▸ Exercise aim:
Return each entry exactly, with none missing.

▸ Data for analysis:
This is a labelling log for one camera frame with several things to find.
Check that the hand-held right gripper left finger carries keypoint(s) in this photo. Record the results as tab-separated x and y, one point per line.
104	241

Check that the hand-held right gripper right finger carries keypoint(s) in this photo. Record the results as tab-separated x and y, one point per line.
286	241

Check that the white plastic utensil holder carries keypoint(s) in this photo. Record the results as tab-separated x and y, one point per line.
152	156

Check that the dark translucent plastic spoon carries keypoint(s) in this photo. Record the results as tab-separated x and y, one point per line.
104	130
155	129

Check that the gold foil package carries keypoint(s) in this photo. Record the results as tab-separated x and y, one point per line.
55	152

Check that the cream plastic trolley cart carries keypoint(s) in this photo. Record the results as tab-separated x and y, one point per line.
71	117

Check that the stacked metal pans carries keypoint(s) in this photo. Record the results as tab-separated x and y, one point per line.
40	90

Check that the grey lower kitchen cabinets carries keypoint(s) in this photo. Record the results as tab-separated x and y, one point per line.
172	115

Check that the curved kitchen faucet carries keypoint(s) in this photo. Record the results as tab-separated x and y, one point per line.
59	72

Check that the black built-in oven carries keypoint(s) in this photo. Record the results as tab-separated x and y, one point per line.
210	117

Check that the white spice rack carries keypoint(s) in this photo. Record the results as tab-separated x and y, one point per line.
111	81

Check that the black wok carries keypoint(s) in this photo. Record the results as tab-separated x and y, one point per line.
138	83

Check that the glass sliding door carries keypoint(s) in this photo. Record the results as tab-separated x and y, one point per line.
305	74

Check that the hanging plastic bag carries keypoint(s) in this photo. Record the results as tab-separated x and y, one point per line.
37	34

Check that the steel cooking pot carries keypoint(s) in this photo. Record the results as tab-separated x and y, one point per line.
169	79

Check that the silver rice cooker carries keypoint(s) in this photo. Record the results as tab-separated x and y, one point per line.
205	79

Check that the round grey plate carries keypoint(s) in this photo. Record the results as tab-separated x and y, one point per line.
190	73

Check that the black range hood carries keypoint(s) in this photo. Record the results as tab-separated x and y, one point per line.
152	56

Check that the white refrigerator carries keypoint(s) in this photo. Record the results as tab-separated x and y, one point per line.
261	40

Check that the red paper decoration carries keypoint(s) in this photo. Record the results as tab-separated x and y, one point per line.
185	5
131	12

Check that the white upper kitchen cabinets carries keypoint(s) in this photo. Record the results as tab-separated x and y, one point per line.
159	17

▸ Answer below:
This is a labelling log for one camera frame with several things to find.
Check that the hand-held right gripper left finger carries keypoint(s) in this photo. Record the results as tab-separated x and y, one point per line.
104	241

Check that the hand-held right gripper right finger carries keypoint(s) in this photo. Record the results as tab-separated x and y, one point per line.
286	241

Check that the white plastic utensil holder carries keypoint(s) in this photo. Record the results as tab-separated x and y, one point per line.
152	156

Check that the dark translucent plastic spoon carries keypoint(s) in this photo. Record the results as tab-separated x and y, one point per line.
104	130
155	129

Check that the gold foil package carries keypoint(s) in this photo. Record the results as tab-separated x and y, one point per line.
55	152

Check that the cream plastic trolley cart carries keypoint(s) in this photo. Record the results as tab-separated x and y, one point per line.
71	117

Check that the stacked metal pans carries keypoint(s) in this photo. Record the results as tab-separated x and y, one point per line.
40	90

Check that the grey lower kitchen cabinets carries keypoint(s) in this photo. Record the results as tab-separated x and y, one point per line.
172	115

Check that the curved kitchen faucet carries keypoint(s) in this photo. Record the results as tab-separated x and y, one point per line.
59	72

Check that the black built-in oven carries keypoint(s) in this photo. Record the results as tab-separated x and y, one point per line.
210	117

Check that the white spice rack carries keypoint(s) in this photo. Record the results as tab-separated x and y, one point per line.
111	81

Check that the black wok carries keypoint(s) in this photo. Record the results as tab-separated x and y, one point per line.
138	83

Check that the glass sliding door carries keypoint(s) in this photo. Record the results as tab-separated x and y, one point per line.
305	74

Check that the hanging plastic bag carries keypoint(s) in this photo. Record the results as tab-separated x and y, one point per line.
37	34

Check that the steel cooking pot carries keypoint(s) in this photo. Record the results as tab-separated x and y, one point per line.
169	79

Check that the silver rice cooker carries keypoint(s) in this photo. Record the results as tab-separated x and y, one point per line.
205	79

Check that the round grey plate carries keypoint(s) in this photo. Record the results as tab-separated x and y, one point per line.
190	73

Check that the black range hood carries keypoint(s) in this photo. Record the results as tab-separated x and y, one point per line.
152	56

Check that the white refrigerator carries keypoint(s) in this photo. Record the results as tab-separated x and y, one point per line.
261	40

Check that the red paper decoration carries keypoint(s) in this photo. Record the results as tab-separated x and y, one point per line.
185	5
131	12

Check that the white upper kitchen cabinets carries keypoint(s) in this photo. Record the results as tab-separated x and y, one point per line.
159	17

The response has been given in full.